The task: Reproduce the data that follows precisely.

Collection entries:
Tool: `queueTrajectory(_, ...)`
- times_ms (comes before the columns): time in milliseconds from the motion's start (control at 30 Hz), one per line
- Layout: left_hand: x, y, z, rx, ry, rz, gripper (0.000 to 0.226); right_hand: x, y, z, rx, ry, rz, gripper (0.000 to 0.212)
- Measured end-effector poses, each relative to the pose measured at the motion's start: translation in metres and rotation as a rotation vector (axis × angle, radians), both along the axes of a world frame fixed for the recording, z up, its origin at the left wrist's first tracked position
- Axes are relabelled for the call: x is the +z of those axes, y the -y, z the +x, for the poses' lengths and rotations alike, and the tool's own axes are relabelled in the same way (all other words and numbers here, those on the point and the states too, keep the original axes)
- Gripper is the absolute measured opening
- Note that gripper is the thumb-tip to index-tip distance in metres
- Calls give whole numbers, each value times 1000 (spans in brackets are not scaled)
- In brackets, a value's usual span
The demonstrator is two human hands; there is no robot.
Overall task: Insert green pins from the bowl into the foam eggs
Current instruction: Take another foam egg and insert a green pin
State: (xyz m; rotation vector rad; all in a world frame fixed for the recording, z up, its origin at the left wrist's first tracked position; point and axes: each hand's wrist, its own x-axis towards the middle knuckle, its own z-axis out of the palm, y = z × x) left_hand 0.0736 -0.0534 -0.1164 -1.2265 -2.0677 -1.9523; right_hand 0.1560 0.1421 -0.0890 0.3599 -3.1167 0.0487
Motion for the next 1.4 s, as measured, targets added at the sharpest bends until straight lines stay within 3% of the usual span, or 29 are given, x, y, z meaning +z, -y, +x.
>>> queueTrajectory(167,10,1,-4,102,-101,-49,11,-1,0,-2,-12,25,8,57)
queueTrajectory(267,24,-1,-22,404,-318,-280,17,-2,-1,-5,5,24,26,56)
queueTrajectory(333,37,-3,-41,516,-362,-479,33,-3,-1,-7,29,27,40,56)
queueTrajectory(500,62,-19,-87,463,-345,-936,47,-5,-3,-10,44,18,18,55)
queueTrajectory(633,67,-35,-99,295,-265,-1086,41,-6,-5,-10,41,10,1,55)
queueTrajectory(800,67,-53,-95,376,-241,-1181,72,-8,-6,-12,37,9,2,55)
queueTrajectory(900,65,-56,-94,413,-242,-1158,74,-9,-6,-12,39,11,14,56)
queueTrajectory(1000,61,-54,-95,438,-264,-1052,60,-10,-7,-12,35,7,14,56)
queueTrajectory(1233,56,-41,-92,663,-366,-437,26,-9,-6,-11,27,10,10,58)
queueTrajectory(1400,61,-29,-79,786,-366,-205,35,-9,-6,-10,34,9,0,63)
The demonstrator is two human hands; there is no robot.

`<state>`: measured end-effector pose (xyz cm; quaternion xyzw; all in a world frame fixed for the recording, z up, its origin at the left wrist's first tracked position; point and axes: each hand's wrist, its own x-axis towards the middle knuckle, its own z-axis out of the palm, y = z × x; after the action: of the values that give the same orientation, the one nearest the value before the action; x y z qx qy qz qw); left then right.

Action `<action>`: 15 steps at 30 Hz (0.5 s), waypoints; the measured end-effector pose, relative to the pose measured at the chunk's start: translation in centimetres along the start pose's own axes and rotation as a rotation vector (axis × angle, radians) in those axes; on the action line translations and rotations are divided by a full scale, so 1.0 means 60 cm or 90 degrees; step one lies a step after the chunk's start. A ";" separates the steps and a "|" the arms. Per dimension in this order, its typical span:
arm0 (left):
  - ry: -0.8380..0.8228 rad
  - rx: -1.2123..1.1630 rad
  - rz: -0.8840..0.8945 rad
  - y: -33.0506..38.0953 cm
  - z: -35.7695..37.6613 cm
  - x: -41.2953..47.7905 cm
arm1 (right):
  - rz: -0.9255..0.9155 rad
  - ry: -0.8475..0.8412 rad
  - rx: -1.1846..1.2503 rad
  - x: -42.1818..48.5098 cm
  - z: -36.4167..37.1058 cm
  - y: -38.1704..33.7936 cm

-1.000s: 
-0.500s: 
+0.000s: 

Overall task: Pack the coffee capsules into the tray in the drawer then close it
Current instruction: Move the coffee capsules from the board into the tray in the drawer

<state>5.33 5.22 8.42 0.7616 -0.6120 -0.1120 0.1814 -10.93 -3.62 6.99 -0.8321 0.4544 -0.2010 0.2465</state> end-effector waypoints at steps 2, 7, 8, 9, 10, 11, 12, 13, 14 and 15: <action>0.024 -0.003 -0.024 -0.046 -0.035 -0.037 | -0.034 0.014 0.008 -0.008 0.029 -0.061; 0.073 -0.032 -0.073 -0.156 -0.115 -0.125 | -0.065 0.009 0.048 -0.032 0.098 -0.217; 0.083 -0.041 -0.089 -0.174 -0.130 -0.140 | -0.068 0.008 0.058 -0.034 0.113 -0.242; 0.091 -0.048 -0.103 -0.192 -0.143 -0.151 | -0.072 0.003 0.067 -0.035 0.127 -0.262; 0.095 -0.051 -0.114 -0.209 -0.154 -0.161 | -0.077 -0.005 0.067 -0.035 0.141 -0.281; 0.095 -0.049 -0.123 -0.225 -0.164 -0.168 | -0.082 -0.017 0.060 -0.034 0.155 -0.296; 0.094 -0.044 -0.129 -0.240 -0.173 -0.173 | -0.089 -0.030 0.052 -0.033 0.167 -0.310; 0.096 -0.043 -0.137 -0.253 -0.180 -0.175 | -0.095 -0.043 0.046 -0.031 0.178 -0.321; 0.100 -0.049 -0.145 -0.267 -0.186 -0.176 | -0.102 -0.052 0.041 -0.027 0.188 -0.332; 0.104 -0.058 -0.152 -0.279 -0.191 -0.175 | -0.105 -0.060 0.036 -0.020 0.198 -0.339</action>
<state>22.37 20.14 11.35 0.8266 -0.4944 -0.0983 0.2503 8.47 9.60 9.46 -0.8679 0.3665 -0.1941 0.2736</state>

Exercise output:
Tool: `queueTrajectory(_, ...)`
- times_ms (comes before the columns): time in milliseconds from the motion's start (control at 30 Hz), one per line
- Layout: left_hand: x, y, z, rx, ry, rz, gripper (0.000 to 0.226); right_hand: x, y, z, rx, ry, rz, gripper (0.000 to 0.212)
- Measured end-effector poses, each relative to the pose measured at the motion's start: translation in metres and rotation as a rotation vector (axis × angle, radians), both along the axes of a world frame fixed for the recording, z up, its origin at the left wrist's first tracked position
- Axes are relabelled for the call: x is the +z of those axes, y the -y, z the +x, for the poses' lengths and rotations alike, and the tool's own axes are relabelled in the same way (all other words and numbers here, those on the point and the states too, keep the original axes)
- Gripper is the absolute measured opening
- Note that gripper is the thumb-tip to index-tip distance in metres
- Calls give whole numbers, each value times 1000 (spans in brackets are not scaled)
- In brackets, a value's usual span
The demonstrator is two human hands; there is no robot.
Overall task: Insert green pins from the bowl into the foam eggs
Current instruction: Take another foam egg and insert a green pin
State: (xyz m; rotation vector rad; all in a world frame fixed for the recording, z up, its origin at the left wrist's first tracked position; point and axes: each hand's wrist, its own x-axis towards the middle knuckle, its own z-axis out of the palm, y = z × x) left_hand 0.0736 -0.0534 -0.1164 -1.2265 -2.0677 -1.9523; right_hand 0.1560 0.1421 -0.0890 0.3599 -3.1167 0.0487
Motion for the next 1.4 s, as measured, targets added at the sharpest bends until straight lines stay within 3% of the usual span, or 29 are given, x, y, z meaning +z, -y, +x.
>>> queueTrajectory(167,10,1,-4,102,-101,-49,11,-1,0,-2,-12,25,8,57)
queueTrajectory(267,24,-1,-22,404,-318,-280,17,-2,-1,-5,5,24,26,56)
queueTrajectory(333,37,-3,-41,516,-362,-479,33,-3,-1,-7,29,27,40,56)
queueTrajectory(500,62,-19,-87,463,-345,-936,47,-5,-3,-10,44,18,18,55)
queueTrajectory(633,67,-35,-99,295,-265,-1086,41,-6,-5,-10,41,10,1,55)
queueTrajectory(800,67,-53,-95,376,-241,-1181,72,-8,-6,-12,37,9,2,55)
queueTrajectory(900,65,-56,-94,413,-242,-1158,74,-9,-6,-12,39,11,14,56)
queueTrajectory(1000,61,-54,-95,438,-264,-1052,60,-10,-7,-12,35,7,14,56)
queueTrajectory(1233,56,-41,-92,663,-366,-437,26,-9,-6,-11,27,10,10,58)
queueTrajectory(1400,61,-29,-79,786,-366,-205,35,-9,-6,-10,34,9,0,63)
The demonstrator is two human hands; there is no robot.

`<state>`: measured end-effector pose (xyz cm; quaternion xyzw; all in a world frame fixed for the recording, z up, its origin at the left wrist's first tracked position; point and axes: each hand's wrist, its own x-axis towards the middle knuckle, its own z-axis out of the palm, y = z × x; after the action: of the values that give the same orientation, the one nearest the value before the action; x y z qx qy qz qw); left then right.

Action `<action>`: 15 steps at 30 Hz (0.5 s), waypoints; the measured end-effector pose, relative to the pose measured at the chunk's start: translation in centimetres along the start pose's own axes and rotation as a rotation vector (axis × angle, radians) in those axes; on the action line translations and rotations are divided by a full scale, so 1.0 means 60 cm or 90 degrees; step one lies a step after the chunk's start. A ";" separates the steps and a "|" the arms. Per dimension in this order, its typical span:
arm0 (left):
  - ry: -0.8380..0.8228 rad
  - rx: -1.2123..1.1630 rad
  - rz: -0.8840..0.8945 rad
  - y: -33.0506..38.0953 cm
  - z: -35.7695..37.6613 cm
  - x: -41.2953..47.7905 cm
arm1 (right):
  - rz: -0.9255..0.9155 rad
  - ry: -0.8475..0.8412 rad
  - rx: -1.1846..1.2503 rad
  - x: -42.1818..48.5098 cm
  - z: -36.4167..37.1058 cm
  - y: -38.1704..33.7936 cm

-1.000s: 
-0.500s: 
+0.000s: 

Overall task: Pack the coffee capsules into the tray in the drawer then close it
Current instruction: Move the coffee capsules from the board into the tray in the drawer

<state>5.33 5.22 8.42 0.7616 -0.6120 -0.1120 0.1814 -10.93 -3.62 6.99 -0.8321 0.4544 -0.2010 0.2465</state> end-effector waypoints at steps 2, 7, 8, 9, 10, 11, 12, 13, 14 and 15: <action>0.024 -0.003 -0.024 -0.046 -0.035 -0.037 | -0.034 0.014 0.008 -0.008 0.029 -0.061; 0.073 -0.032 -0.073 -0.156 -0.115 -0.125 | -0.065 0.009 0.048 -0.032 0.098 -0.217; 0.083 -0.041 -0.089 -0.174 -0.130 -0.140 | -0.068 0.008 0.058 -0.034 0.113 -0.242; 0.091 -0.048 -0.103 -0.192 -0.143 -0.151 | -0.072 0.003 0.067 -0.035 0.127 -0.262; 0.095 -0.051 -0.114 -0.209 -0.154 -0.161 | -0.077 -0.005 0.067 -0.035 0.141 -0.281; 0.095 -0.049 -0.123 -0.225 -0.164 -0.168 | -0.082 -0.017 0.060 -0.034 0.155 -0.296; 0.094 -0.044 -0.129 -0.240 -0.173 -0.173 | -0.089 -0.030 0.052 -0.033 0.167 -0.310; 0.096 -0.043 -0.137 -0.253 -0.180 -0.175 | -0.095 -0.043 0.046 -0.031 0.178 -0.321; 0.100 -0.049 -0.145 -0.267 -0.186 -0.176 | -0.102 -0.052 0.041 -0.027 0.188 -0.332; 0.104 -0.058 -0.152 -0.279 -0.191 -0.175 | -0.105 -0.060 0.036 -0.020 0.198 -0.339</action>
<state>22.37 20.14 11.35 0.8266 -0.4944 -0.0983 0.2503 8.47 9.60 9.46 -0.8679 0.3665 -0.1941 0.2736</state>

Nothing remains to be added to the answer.